In the context of IPBES, refers to the natural world with an emphasis on its living components. Within the context of western science, it includes categories such as biodiversity, ecosystems (both structure and functioning), evolution, the biosphere, humankind’s shared evolutionary heritage, and biocultural diversity. Within the context of other knowledge systems, it includes categories such as Mother Earth and systems of life, and it is often viewed as inextricably linked to humans, not as a separate entity (see Mother Earth).

Sustainable use assessment, Invasive alien species assessment
nature

In the context of IPBES, nature refers to the natural world with an emphasis on its living components. Within the context of Western science, it includes categories such as biodiversity, ecosystems (both structure and functioning), evolution, the biosphere, humankind's shared evolutionary heritage, and biocultural diversity. Within the context of other knowledge systems, it includes categories such as Mother Earth and systems of life, and it is often viewed as inextricably linked to humans, not as a separate entity (see Mother Earth).

Land degradation and restoration assessment, Europe and Central Asia assessment
nature

In the context of the Platform, refers to the natural world with an emphasis on biodiversity. Within the context of western science, it includes categories such as biodiversity, ecosystems (both structure and functioning), evolution, the biosphere, humankind's shared evolutionary heritage, and biocultural diversity. Within the context of other knowledge systems, it includes categories such as Mother Earth and systems of life, and it is often viewed as inextricably linked to humans, not as a separate entity.

Asia-Pacific assessment
nature

In the context of the Platform, refers to the natural world with an emphasis on its living components.

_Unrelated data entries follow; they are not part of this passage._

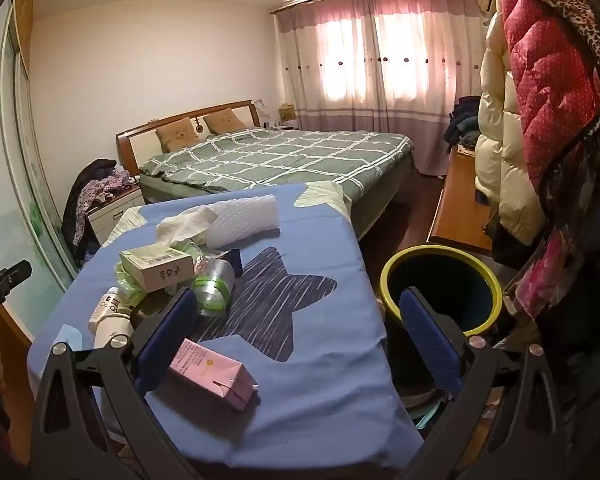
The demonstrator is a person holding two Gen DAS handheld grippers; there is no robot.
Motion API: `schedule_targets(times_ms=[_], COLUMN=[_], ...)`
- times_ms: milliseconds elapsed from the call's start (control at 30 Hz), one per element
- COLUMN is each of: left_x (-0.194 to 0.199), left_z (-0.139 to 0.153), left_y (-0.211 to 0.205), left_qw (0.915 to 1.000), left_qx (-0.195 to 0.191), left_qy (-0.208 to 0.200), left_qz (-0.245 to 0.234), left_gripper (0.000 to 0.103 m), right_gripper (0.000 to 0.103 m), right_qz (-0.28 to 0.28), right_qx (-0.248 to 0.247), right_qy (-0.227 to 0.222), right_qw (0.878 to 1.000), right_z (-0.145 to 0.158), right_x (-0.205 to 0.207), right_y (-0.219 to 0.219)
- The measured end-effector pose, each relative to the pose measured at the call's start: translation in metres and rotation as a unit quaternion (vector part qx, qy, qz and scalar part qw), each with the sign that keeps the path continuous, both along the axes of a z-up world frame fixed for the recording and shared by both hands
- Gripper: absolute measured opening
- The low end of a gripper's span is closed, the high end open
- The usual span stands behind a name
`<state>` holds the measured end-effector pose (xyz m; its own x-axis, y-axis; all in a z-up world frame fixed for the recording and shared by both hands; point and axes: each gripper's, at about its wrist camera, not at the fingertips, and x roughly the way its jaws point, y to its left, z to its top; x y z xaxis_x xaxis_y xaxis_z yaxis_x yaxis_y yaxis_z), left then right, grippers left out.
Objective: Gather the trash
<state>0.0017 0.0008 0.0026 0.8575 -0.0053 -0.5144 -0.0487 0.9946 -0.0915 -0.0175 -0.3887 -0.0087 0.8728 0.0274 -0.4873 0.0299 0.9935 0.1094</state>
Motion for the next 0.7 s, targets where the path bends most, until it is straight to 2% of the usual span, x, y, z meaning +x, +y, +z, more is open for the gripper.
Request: schedule_targets(times_ms=[100, 700], left_x=[0.0002, -0.0003], left_z=[-0.0032, -0.0003], left_y=[-0.0078, -0.0095], left_qw=[1.0, 1.0], left_qx=[0.009, 0.008], left_qy=[-0.001, -0.003], left_qz=[-0.001, -0.002], left_gripper=[0.099, 0.099], right_gripper=[0.096, 0.097], right_qz=[0.004, 0.01], right_qx=[0.008, 0.005], right_qy=[0.001, 0.011], right_qw=[1.0, 1.0], right_z=[-0.0004, -0.0034], right_x=[0.0011, 0.0088], right_y=[0.0004, 0.0059])
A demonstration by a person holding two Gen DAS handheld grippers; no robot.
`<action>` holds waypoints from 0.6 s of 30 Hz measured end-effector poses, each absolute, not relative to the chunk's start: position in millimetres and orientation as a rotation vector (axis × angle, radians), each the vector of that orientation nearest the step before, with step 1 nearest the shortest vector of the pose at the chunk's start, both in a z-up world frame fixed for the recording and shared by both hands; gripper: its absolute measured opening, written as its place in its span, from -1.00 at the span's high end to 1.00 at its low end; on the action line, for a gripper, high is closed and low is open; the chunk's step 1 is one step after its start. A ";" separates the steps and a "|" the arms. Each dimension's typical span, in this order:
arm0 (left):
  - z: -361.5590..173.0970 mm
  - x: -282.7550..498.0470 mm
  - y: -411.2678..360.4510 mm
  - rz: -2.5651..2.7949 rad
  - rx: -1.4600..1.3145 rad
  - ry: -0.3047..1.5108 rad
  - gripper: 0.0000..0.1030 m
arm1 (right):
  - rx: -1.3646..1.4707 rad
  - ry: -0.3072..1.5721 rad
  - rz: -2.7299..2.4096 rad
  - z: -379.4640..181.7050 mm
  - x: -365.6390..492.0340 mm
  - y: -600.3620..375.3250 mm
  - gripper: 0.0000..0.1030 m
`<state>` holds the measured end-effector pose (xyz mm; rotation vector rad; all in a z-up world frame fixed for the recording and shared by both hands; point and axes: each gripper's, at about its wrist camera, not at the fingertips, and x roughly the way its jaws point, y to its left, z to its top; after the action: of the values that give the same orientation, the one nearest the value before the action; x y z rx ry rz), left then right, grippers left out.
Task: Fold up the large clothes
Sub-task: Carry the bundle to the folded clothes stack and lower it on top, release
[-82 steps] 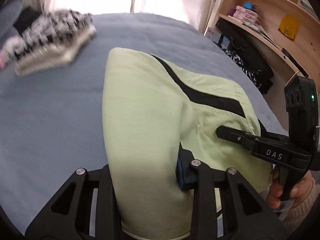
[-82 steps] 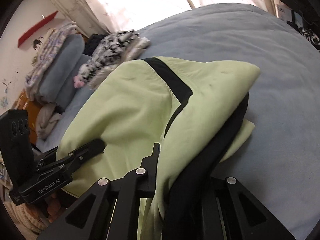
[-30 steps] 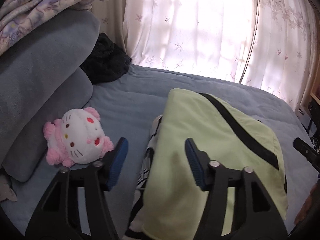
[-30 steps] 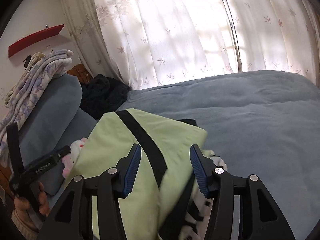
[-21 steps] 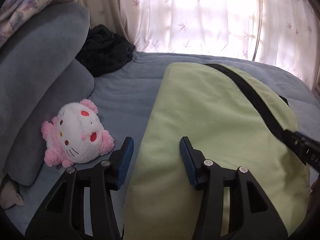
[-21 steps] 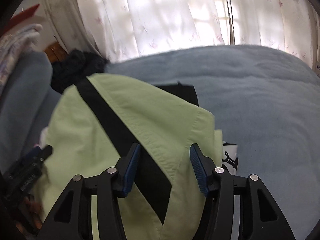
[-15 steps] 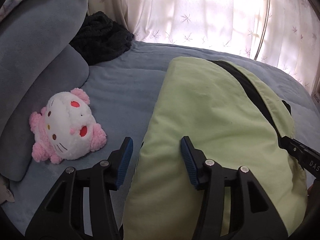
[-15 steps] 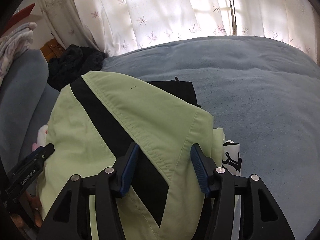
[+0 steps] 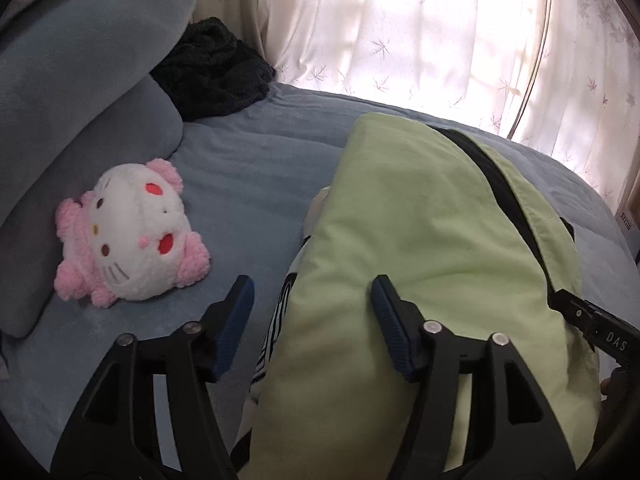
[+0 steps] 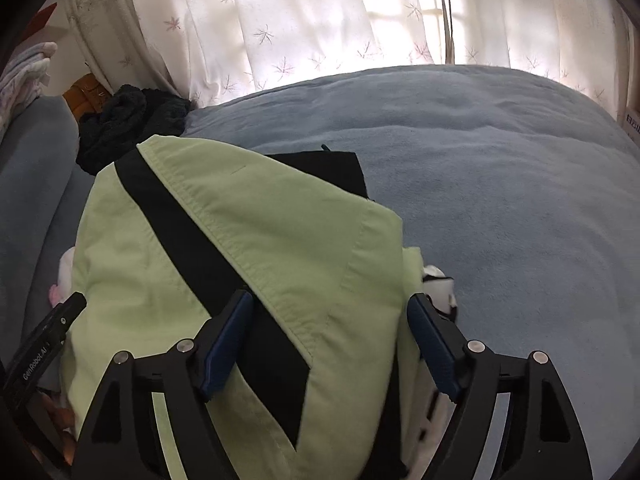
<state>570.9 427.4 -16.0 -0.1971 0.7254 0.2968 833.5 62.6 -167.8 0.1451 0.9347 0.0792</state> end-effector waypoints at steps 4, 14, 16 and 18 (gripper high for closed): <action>0.4 534.9 422.8 0.296 -0.212 0.747 -0.15 | 0.154 0.952 0.119 -137.5 789.3 47.9 -0.56; 96.5 384.6 365.6 0.279 -0.160 0.730 -0.15 | 0.133 0.973 0.260 -46.4 609.9 18.4 -0.56; 118.2 352.3 349.1 0.280 -0.154 0.715 -0.15 | 0.123 0.960 0.277 -24.1 572.9 11.4 -0.56; 138.2 319.0 330.1 0.269 -0.155 0.691 -0.15 | 0.106 0.930 0.291 3.4 522.7 0.5 -0.56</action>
<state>319.0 330.1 138.2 -0.1547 0.6906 0.2690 522.7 0.5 3.4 0.1057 0.9298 0.2905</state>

Within the context of Western science, it includes categories such as biodiversity, ecosystems (both structure and functioning), evolution, the biosphere, humankind's shared evolutionary heritage, and biocultural diversity. Within the context of other knowledge systems, it includes categories such as Mother Earth and systems of life, and it is often viewed as inextricably linked to humans, not as a separate entity (see Mother Earth).

nature

The natural world, with particular emphasis on biodiversity.

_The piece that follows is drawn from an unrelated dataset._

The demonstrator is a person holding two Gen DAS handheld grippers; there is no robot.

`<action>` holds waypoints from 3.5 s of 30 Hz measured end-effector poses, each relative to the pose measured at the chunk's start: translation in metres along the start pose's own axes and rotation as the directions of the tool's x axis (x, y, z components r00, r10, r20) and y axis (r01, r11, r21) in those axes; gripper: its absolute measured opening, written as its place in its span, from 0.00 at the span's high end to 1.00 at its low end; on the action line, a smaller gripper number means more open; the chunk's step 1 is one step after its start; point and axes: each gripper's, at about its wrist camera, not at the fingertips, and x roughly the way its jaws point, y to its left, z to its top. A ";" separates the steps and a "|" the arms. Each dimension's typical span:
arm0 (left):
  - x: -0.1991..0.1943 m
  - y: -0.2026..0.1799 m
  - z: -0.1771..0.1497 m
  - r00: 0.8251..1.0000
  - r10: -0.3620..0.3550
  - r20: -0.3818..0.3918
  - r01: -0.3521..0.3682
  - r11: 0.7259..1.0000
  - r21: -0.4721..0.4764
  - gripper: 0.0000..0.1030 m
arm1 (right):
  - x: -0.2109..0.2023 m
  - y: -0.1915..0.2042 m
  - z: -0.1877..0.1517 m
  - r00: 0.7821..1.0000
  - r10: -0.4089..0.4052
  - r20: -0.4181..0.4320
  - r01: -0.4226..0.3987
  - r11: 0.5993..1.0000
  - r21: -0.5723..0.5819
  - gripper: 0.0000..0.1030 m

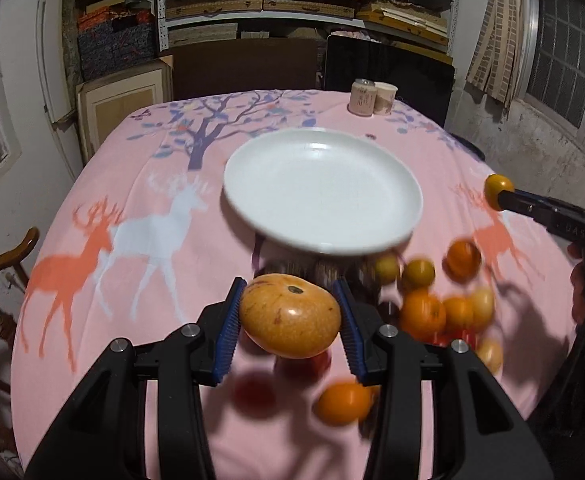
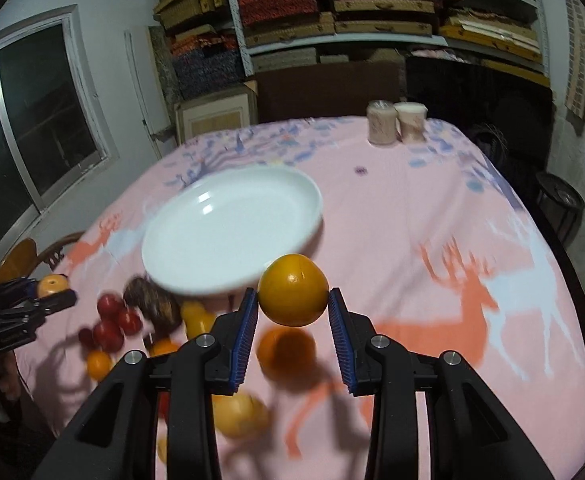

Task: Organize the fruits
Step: 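Carry the yellow-orange fruit onto the plate and release with left tool while right tool places a small orange there, then grasp a red tomato with the left tool while the right tool grasps a large mandarin, then lower the red tomato onto the plate with left tool while right tool releases the mandarin there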

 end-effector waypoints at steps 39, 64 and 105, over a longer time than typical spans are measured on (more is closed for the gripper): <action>-0.003 0.022 -0.068 0.991 0.048 -0.125 -0.042 0.998 0.049 0.17 | 0.002 -0.007 -0.058 0.993 -0.099 -0.071 0.097 0.995 -0.026 0.40; 0.014 0.010 -0.095 0.997 0.034 -0.069 -0.027 0.995 0.092 0.70 | 0.006 -0.013 -0.082 0.987 -0.108 -0.118 0.110 0.994 0.011 0.40; 0.177 -0.026 0.116 0.986 -0.061 -0.155 0.074 0.994 0.076 0.70 | 0.142 0.013 0.101 0.999 0.002 -0.036 -0.004 0.999 -0.041 0.56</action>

Scenarios and models assessment, Global assessment (1st work programme)
nature

In the context of IPBES, refers to the natural world with an emphasis on its living components. Within the context of western science, it includes categories such as biodiversity, ecosystems (both structure and functioning), evolution, the biosphere, humankind's shared evolutionary heritage, and biocultural diversity. Within the context of other knowledge systems, it includes categories such as Mother Earth and systems of life, and it is often viewed as inextricably linked to humans, not as a separate entity (see Mother Earth).